Two more hospitals to be de-listed for poor services

  • 27/08/2013

  • Tribune (New Delhi)

After a second review of the functioning of the Punjab Cancer Rahat Kosh Scheme, at least two more hospitals are to be removed from the list of approved hospitals because of deficient services. At least 19 of the 36 hospitals approved earlier were de-listed in April this year. At the same time, a review team of the Tata Memorial Cancer Institute, Mumbai, is learnt to have once again recommended that Dayanand Medical College (DMC), Ludhiana, be put back on the list of approved hospitals.The team is relooking into the working of the ambitious project. Refusing to comment on the report findings, Vinnie Mahajan, Principal Secretary, Health and Family Welfare, said the recommendations had been sent to the Chief Minister’s office. “We are carrying out a check on the facilities and services available at the empanelled hospitals. Empanelment had been accorded to a majority of the applicant hospitals, 36 in all. A rate contract on cancer-specific medicines is being worked out with the help of the Tata Institute”. The review committee comprised two experts from the Mumbai hospital and the principals of Government Medical College and Hospitals in Amritsar and Patiala. The Thakur committee earlier had recommended that all ill-equipped hospitals be delisted. As many as 19 hospitals, including the DMC, Ludhiana, were struck off the list for not having infrastructure and medicare facilities as envisaged under the scheme.
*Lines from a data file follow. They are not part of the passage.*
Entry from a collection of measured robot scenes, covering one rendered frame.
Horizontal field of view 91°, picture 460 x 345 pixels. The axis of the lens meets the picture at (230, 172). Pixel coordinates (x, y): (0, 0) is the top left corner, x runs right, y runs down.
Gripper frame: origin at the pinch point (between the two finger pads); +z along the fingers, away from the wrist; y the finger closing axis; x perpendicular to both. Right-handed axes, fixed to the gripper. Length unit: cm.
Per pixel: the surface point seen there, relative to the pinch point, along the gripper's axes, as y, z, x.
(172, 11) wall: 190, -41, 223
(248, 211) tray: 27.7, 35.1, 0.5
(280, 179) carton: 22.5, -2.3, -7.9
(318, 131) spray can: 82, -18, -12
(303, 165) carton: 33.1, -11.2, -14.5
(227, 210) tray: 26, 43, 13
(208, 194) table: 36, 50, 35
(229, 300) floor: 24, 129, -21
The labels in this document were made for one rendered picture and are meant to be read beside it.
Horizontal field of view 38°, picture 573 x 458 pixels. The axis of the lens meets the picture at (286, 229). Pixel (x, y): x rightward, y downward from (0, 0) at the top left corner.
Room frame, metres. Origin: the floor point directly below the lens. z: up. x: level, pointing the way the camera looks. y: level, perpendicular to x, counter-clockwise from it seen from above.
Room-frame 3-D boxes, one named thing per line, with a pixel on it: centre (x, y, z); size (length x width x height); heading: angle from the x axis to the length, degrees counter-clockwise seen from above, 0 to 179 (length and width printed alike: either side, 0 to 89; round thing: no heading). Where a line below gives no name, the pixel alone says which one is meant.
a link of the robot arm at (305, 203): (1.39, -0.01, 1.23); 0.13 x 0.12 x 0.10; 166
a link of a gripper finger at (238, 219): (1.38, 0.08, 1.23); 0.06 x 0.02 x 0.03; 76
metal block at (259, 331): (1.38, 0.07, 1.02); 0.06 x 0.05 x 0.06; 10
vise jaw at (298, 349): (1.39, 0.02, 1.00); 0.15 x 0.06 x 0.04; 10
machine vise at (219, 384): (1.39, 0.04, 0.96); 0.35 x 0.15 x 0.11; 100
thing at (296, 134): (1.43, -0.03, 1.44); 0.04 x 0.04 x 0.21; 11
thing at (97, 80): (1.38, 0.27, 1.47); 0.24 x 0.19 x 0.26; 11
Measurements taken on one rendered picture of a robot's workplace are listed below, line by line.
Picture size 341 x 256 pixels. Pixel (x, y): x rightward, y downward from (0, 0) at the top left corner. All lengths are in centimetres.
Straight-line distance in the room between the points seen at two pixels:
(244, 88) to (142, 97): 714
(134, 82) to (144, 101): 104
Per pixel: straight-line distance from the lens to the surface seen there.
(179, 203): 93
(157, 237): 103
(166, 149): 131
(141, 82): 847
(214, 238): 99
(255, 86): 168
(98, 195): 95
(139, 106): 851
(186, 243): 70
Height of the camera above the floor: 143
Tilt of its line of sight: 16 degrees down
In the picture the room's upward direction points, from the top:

The empanelled hospitals are Government Medical College, Chandigarh, PGIMER, Chandigarh, Grecian Super Specialty Hospital, Ajitgarh, lndus Super Speciality Hospital, Ajitgarh, Behgal Hospital, Ajitgarh, Max Health Care, Ajitgarh, Patel Hospital, Jalandhar, Governemnt Medical College, Amritsar, Sri Guru Ram Das Institute of Medical Sciences and Research, Amritsar, Oswal Hospital, Ludhiana, Max Hospital, Bathinda, Adesh Charitable Cancer Hospital, Muktsar, Government Medical College, Patiala, Christian Medical College, Ludhiana, GGSGMC, Faridkot, AIIMS, New Delhi, and Acharya Tulsi Dass, Bikaner. Chief Minister Parkash Singh Badal had announced the Cancer Rahat Kosh Scheme in June 2011 for poor patients who did not have an insurance cover.